→ Work request:
Each line of the data must be given back verbatim, with pictures removed.

→ Dataset section:
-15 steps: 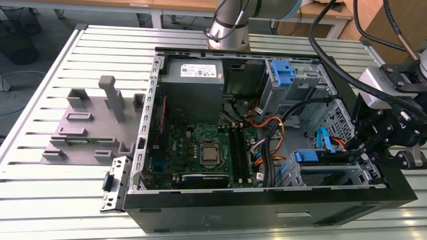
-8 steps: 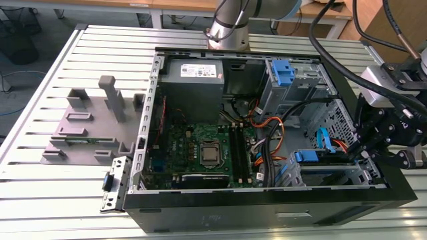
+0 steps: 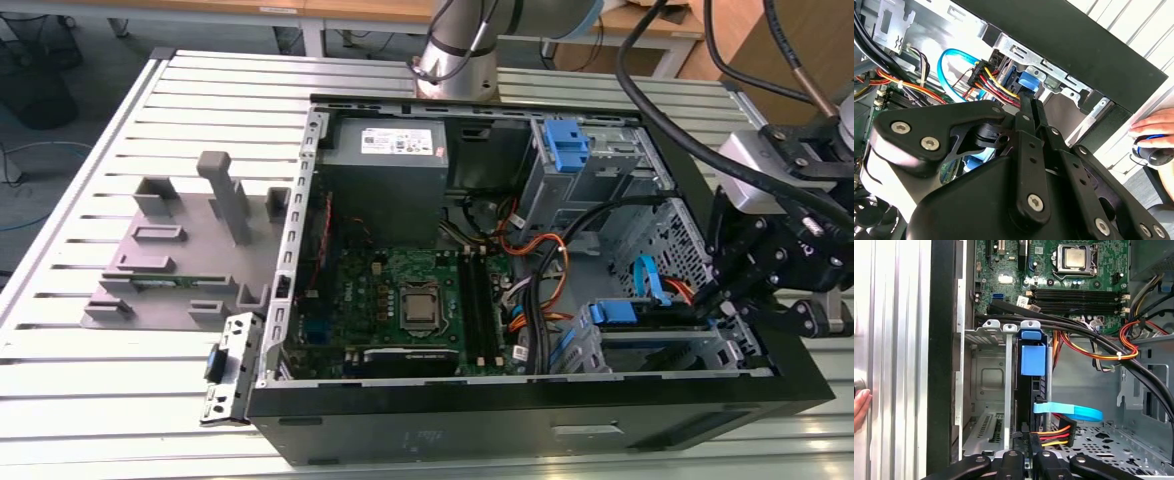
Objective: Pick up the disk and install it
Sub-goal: 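Insert the second disk wire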
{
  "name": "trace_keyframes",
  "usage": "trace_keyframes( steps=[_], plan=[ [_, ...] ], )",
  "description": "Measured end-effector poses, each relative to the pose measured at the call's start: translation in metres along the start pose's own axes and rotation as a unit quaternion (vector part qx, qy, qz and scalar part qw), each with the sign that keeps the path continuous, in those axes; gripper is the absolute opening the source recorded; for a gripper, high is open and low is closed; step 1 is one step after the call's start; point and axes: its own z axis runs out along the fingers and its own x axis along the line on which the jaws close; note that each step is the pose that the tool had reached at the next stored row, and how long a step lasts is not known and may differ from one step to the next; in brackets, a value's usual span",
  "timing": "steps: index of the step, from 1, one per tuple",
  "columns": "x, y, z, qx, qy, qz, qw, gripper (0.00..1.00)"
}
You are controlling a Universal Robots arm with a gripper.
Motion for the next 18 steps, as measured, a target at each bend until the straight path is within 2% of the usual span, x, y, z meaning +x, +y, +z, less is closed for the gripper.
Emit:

→ Result below:
-15 steps: 
-8 steps: 
+0 steps: 
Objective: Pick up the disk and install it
Sub-goal: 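Insert the second disk wire
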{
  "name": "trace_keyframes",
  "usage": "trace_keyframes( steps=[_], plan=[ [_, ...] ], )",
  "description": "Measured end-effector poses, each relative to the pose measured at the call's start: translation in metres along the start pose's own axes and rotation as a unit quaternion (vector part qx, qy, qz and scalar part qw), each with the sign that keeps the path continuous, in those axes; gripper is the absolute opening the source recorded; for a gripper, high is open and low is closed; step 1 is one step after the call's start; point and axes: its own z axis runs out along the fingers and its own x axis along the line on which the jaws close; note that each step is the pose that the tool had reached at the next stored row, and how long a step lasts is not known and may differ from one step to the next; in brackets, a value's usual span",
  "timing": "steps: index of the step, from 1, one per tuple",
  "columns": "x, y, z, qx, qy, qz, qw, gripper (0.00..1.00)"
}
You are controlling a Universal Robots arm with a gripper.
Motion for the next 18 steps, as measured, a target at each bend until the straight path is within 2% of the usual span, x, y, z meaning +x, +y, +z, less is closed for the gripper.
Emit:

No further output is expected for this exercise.